Bola mata Baekha hampir mencuat. Tidak mungkin ia membiarkan mayat Ana tergeletak begitu saja. Meski Ana teman kurang ajar, setidaknya hanya Ana yang mau berteman dengannya. Baekha ingin mengirim mayat Ana pada keluarganya supaya bisa dimakamkan dengan layak.
“hand phone kamu bunyi. Pasti ada yang nelpon. Angkat dulu, sebelum temen aku yang di luar tau.”
Semua ucapan Soka ia turuti. Mempercayakan nasib baiknya pada cowok pemain basket itu. Baekha menyusut air matanya lantas merogoh saku seragamnya di mana asal bunyi itu keluar.
Sepuluh panggilan tidak terjawab dari Yesin.
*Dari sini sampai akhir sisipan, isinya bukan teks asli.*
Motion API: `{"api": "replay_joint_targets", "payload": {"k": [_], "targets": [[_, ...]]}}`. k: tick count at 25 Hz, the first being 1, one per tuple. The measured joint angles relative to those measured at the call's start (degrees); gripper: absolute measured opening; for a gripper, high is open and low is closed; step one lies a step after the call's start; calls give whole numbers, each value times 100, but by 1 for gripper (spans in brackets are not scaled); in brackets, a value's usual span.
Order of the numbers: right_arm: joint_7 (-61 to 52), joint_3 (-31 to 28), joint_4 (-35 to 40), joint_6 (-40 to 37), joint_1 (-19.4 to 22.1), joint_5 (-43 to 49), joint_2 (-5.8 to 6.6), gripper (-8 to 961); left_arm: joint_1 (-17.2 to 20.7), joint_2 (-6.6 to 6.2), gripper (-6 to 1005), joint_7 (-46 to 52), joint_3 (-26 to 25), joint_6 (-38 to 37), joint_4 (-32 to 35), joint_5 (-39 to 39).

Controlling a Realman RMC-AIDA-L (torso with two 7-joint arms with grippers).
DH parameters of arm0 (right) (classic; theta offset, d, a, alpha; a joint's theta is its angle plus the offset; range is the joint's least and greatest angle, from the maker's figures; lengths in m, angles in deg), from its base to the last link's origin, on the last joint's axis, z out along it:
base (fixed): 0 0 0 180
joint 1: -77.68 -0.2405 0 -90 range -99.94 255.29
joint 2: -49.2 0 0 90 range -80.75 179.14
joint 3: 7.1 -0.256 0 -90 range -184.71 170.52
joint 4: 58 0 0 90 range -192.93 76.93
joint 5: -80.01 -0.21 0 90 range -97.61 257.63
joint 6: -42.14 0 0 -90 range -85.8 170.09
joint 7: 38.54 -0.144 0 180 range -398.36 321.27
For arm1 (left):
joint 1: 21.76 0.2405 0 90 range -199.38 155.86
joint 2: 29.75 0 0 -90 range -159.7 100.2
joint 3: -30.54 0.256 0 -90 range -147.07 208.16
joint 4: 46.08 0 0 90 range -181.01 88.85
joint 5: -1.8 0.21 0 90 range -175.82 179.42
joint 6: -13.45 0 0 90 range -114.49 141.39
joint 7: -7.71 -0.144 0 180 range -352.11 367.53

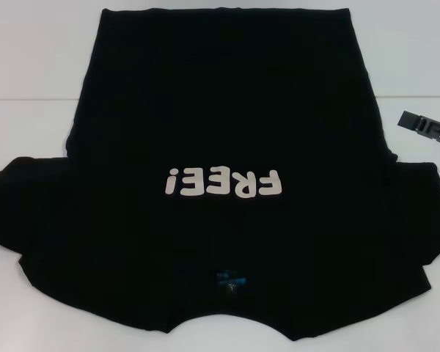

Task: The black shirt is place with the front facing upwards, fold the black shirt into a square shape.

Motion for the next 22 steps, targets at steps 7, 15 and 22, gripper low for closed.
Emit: {"api": "replay_joint_targets", "payload": {"k": [7, 15, 22], "targets": [[0, 0, 0, 0, 0, 0, 1, 684, -315, -165, 27, 39, 35, -216, -38, 213], [0, 1, -2, 3, -34, 0, 1, 682, -679, -205, 27, 295, 108, -1020, 200, 503], [0, 1, -7, 14, -35, 0, 1, 680, -847, -93, 26, 425, 235, -1535, 434, 494]]}}
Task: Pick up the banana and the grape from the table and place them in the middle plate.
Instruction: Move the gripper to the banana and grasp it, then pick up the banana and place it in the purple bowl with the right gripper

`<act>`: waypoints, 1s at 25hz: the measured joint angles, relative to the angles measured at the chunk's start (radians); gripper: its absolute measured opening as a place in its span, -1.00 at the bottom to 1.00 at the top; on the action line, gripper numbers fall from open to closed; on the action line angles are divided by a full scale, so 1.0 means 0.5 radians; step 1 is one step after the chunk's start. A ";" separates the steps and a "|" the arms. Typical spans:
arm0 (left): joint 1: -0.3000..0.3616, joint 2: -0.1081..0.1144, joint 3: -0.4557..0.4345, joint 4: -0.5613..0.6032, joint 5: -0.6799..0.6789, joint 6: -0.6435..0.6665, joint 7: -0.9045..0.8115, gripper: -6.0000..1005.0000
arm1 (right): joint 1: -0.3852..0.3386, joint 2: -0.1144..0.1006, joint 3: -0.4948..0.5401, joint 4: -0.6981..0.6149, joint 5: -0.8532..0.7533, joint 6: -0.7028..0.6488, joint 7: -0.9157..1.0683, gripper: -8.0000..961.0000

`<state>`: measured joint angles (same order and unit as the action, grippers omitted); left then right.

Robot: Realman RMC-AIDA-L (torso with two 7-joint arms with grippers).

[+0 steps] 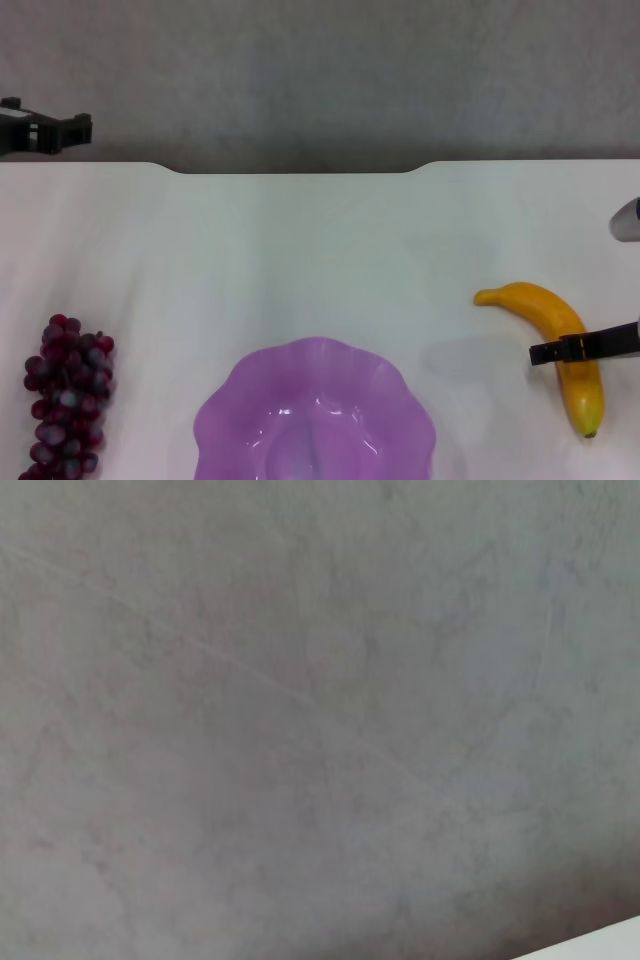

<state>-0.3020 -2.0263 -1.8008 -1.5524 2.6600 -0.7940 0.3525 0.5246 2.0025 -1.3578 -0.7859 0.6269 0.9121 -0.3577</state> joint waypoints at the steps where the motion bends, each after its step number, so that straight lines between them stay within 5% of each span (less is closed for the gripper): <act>1: 0.000 0.000 0.000 0.000 0.000 0.000 0.000 0.71 | 0.003 0.001 0.000 0.004 0.000 0.000 -0.004 0.79; 10: 0.005 0.000 0.000 0.000 0.000 -0.001 0.001 0.71 | -0.003 0.007 0.014 -0.015 0.006 -0.011 -0.047 0.75; 12: 0.006 0.000 0.000 0.000 0.000 -0.001 0.001 0.71 | -0.006 0.010 0.013 -0.021 0.020 -0.021 -0.078 0.35; 20: 0.007 -0.002 0.000 0.000 0.000 -0.004 0.004 0.71 | -0.017 0.011 0.021 -0.045 0.037 -0.048 -0.162 0.09; 25: 0.020 -0.003 0.000 -0.002 -0.002 0.004 0.004 0.71 | -0.197 0.017 0.005 -0.492 0.040 -0.027 -0.151 0.10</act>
<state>-0.2921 -2.0279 -1.8009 -1.5536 2.6591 -0.7918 0.3544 0.4261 2.0108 -1.3556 -1.0321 0.6470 0.8985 -0.4334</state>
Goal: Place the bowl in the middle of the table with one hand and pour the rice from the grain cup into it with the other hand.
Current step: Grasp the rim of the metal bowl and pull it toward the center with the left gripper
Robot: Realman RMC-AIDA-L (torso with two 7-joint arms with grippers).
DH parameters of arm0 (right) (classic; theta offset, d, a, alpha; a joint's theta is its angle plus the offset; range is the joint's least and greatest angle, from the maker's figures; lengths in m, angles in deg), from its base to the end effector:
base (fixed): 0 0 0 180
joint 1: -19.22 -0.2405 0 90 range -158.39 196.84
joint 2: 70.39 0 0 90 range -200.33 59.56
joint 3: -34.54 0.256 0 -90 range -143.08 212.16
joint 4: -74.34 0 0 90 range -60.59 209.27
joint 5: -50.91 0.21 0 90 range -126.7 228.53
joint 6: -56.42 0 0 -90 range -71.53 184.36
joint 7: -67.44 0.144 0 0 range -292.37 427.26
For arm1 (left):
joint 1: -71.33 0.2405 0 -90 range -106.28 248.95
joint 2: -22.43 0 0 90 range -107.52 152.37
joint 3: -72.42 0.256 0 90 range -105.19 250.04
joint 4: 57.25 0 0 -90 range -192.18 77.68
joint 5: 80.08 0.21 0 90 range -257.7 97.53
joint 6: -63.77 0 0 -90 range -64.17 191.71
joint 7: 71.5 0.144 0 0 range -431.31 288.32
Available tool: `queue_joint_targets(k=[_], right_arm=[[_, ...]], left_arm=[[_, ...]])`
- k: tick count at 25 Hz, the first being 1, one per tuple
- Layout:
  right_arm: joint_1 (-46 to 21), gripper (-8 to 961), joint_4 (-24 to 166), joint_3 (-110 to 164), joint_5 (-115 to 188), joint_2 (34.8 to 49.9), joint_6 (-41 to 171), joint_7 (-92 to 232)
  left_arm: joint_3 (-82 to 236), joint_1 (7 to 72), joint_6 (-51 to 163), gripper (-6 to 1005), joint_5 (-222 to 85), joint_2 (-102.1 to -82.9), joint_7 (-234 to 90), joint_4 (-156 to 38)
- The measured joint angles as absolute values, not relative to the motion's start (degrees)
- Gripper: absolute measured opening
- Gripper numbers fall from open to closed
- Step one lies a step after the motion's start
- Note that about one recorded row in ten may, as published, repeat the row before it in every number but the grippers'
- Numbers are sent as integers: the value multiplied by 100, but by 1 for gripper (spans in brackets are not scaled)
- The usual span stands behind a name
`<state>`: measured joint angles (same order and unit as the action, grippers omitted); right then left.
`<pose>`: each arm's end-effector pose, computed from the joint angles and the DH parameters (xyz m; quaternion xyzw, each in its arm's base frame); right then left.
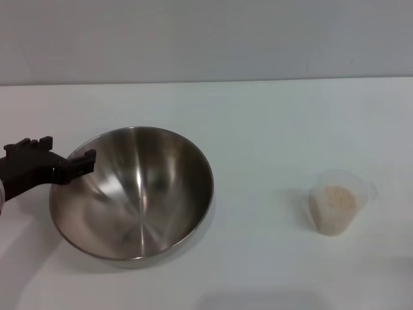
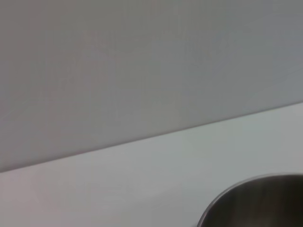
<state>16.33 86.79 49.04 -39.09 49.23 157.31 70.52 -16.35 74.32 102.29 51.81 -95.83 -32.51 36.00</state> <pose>0.3685 0.1656 0.0234 -0.5410 0.1943 0.3306 0.7486 -0.2437 0.3117 0.0347 -0.8290 -0.3350 -0.0924 0.4381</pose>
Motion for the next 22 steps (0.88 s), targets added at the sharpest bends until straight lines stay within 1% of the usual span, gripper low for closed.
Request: queue_joint_targets(k=[22], right_arm=[[1588, 777, 8692, 4895, -3935, 4924, 15687, 7034]], left_arm=[[-1635, 7381, 10317, 840, 5255, -9578, -3198, 3215]])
Baekha mengangkat panggilan kesekian kalinya cepat.
“Kak—“
“Lupa jalan pulang atau gak mau pulang lagi hah? Punya otak itu dipake, ini udah malam Baekha. Kamu cewek. Kalau ada om om pedofil nyulik kamu gimana? Kalau besok papah serangan jantung gara gara denger berita putri begonya mati di gantung gimana? Minggat aja sana, gak usah balik.”
Kakaknya sudah sangat marah. Baekha tidak kuasa menahan isakan tangisnya lagi. Seharusnya Yesin bertanya ada di mana ia sekarang bukan malah memarahinya seperti ini. Hati Baekha sakit.
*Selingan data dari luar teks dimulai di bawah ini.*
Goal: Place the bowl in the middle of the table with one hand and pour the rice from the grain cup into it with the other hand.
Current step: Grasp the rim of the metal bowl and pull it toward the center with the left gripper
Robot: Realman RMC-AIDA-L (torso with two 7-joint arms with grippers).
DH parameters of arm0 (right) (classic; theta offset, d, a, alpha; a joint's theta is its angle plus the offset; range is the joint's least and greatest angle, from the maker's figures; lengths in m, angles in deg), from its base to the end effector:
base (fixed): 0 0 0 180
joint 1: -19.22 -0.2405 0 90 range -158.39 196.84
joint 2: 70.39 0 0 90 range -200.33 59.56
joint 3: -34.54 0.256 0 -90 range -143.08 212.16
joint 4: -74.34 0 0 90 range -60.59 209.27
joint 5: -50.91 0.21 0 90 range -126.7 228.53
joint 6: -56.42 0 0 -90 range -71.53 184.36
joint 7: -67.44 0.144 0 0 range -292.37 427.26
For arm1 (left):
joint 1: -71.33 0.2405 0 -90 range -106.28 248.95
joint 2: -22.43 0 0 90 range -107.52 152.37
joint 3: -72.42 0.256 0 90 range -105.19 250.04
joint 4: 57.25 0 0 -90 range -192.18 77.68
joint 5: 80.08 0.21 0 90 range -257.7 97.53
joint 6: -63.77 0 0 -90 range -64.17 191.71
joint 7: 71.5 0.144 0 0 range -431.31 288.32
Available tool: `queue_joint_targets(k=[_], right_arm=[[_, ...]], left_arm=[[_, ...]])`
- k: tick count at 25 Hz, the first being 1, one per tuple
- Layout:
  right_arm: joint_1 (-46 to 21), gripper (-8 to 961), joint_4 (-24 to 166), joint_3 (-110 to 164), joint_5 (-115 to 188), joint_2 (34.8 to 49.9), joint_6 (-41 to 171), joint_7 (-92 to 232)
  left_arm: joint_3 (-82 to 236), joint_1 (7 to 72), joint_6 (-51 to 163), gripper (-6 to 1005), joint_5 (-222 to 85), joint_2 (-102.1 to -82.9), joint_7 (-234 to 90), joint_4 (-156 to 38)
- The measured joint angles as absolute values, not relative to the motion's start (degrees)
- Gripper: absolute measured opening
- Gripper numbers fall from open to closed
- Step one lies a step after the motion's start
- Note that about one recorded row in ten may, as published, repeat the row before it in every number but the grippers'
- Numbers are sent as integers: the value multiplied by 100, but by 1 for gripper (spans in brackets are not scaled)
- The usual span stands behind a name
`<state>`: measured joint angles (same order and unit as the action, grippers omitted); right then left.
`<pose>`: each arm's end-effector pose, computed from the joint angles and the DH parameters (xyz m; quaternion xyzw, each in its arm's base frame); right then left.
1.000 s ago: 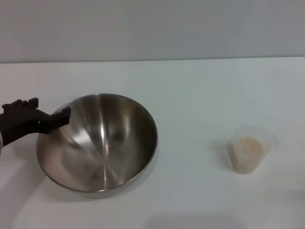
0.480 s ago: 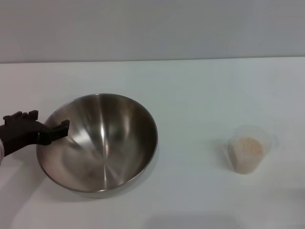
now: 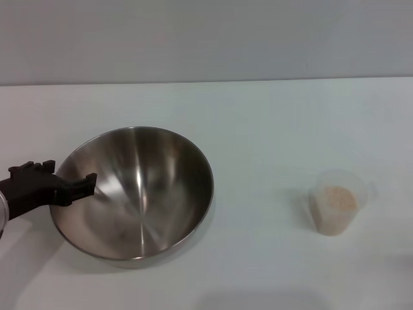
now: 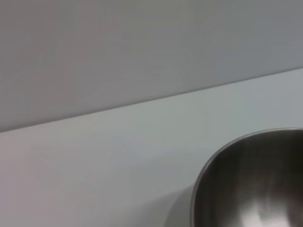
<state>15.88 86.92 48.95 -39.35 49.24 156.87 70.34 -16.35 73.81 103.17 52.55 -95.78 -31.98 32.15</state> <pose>0.3671 0.1690 0.0217 -0.5450 0.1945 0.3319 0.7450 -0.2616 0.3081 0.0233 -0.8320 -0.3525 -0.0652 0.4234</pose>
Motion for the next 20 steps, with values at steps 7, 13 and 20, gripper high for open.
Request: queue_joint_targets(k=[7, 13, 20], right_arm=[[1581, 778, 8692, 4895, -3935, 4923, 15687, 7034], [1579, 779, 8691, 4895, -3935, 4923, 15686, 7034], [1571, 779, 8691, 4895, -3935, 4923, 15678, 7034]], left_arm=[[-1633, 7336, 10421, 839, 5254, -9578, -3195, 3158], [-1626, 7317, 10470, 837, 5256, -9576, -3194, 3154], [-1605, 7162, 10678, 563, 5628, -9598, -3253, 3097]])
Sambil sesegukan, Baekha bicara. “Goblog. Udah aku bilang jangan ikut campur. Aku bakal nelpon kalau urusan udah kelar. Kakak bego, goblog. Kenapa marahin aku hah? Liat aja nanti di rumah, kuping kakak bakal aku potong.” Seru Baekha lirih.
Terdengar ringisan dan bisikan dari sebrang telepon. Sepertinya Yesin sedang merutuki kebodohannya karena kalap memarahi Baekha. Seharusnya wajar, sebagai kakak, ia khawatir kalau adiknya kenapa kenapa.
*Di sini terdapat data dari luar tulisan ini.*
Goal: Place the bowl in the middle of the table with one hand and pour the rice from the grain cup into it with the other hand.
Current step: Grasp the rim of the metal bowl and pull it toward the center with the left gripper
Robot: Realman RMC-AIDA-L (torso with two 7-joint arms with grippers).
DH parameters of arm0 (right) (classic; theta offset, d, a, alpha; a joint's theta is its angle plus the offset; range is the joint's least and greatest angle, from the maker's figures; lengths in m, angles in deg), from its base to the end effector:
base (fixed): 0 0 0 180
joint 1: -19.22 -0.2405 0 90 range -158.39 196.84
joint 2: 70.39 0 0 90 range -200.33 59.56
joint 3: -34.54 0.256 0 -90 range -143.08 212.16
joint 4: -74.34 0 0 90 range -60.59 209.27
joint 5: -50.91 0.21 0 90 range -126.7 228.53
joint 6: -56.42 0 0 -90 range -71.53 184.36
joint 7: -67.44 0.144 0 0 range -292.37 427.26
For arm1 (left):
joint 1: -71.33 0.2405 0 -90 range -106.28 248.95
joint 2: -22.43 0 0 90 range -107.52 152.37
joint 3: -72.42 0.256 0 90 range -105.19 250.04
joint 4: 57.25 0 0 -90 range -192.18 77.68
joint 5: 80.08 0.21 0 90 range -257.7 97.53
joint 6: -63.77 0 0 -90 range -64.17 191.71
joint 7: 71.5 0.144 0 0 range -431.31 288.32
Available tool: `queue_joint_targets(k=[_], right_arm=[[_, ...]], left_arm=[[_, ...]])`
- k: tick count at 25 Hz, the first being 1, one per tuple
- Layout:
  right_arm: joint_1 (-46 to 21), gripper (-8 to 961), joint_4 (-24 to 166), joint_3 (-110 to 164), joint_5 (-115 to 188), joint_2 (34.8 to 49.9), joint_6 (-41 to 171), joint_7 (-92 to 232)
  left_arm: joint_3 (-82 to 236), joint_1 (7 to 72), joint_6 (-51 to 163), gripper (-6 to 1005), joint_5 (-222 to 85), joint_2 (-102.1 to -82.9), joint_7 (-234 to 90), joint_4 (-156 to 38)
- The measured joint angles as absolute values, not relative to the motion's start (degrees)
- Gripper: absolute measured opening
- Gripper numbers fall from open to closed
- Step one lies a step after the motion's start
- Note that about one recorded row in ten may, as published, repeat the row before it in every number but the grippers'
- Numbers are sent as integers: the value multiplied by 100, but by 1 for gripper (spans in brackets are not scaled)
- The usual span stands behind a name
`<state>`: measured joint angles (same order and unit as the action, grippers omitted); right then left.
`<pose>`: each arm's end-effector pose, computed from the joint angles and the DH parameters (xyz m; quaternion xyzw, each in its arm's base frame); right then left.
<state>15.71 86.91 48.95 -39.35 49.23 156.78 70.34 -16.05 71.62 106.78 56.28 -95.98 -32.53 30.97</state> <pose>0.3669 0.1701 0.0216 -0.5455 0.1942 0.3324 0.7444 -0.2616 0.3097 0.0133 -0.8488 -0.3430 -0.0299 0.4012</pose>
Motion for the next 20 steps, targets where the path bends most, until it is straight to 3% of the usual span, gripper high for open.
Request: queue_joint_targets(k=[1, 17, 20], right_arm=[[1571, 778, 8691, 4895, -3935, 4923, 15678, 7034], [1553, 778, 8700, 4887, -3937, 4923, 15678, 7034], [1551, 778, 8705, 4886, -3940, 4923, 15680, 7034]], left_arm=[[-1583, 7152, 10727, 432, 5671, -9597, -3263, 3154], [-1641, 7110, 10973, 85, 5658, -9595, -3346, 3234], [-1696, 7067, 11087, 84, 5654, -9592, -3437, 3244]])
“Maaf, kakak gak maksud marahin kamu kok. Tapi gini, kamu kan punya ponsel, seenggaknya kalau urusannya lama bisa kabarin kita di rumah. Papah juga khawatir di sini.”
Sama seperti Baekha, Soka juga sibuk dengan ponselnya. Ia mengirimkan pesan kepada Alard untuk pulang terlebih dulu karena ia tiba tiba ingin buang air besar yang mungkin akan memakan waktu lama. Alard mengiyakan, ia bukan sahabat sejati dan sependirian yang harus ke mana mana nempel dengan Soka. Ogah, jijik.
“Ya udah jangan marah marah bisa? Risi aku tuh dengerin kakak ngoceh mulu. Siap siap aja tuh mulut aku jait.” Ucap Baekha ketus, sebisa mungkin ia menahan isak tangisnya. Jantungnya akan bekerja dua kali lipat kalau ada yang membentaknya seperti tadi.
“Gak maksud marah sayang, kakak kan cuma khawatir. Ya udah maaf ya, kamu di mana? Biar kakak jemput.”
Suara Yesin melembut saat sesegukan tertahan dari sebrang sana masih terdengar. Jelas ia khawatir, malam malam seperti ini, rawan sekali begal dan penjahat. Terlebih Baekha tidak ditemani olehnya. Pasti adiknya itu sendirian.
“Aku gak sengaja bunuh orang. Ana Gelistar, pasti kakak kenal. Tolong kirim mayatnya ke rumahnya ya, biar dikubur dan didoain. Siapa tau bisa masuk syurga.”